Repeat the lines from the line with "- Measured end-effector" to the line with "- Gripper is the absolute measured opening" in the listing below, keeping both end lines and adding nothing.

Collected data:
-- Opening Marker --
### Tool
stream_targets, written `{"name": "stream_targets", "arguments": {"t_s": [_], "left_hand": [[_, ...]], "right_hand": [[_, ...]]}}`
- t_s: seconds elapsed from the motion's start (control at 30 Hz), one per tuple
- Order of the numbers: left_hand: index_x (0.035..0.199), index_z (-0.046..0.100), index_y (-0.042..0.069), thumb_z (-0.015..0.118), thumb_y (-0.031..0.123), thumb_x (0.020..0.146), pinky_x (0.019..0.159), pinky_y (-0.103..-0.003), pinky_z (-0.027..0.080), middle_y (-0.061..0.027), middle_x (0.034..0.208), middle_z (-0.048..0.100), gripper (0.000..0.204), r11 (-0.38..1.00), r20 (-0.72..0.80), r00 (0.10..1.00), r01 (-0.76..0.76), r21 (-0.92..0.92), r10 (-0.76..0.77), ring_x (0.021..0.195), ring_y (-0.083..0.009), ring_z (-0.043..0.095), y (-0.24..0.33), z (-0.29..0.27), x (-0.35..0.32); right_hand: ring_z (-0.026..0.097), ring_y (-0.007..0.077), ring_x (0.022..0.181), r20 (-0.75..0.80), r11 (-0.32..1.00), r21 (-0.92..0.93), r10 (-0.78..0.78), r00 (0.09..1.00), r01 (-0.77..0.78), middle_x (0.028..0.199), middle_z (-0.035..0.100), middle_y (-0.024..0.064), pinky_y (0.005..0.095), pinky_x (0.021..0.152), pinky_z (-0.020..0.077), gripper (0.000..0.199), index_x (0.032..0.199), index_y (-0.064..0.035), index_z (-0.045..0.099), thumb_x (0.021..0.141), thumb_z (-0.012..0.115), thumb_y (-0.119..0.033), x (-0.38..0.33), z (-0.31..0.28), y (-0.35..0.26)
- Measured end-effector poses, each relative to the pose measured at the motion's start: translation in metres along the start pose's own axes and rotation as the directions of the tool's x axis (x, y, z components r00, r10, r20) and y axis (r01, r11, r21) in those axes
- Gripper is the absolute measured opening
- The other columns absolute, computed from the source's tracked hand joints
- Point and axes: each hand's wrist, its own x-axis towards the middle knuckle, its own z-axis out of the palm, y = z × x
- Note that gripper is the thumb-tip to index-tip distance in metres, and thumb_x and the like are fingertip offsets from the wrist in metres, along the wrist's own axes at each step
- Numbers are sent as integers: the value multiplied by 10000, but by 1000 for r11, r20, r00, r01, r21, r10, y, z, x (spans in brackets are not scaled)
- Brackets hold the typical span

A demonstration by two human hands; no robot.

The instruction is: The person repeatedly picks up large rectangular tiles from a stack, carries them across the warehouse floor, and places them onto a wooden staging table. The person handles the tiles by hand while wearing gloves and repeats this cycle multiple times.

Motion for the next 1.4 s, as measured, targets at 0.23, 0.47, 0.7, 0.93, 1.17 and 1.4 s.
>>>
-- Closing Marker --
Output:
- Measured end-effector poses, each relative to the pose measured at the motion's start: translation in metres along the start pose's own axes and rotation as the directions of the tool's x axis (x, y, z components r00, r10, r20) and y axis (r01, r11, r21) in those axes
- Gripper is the absolute measured opening

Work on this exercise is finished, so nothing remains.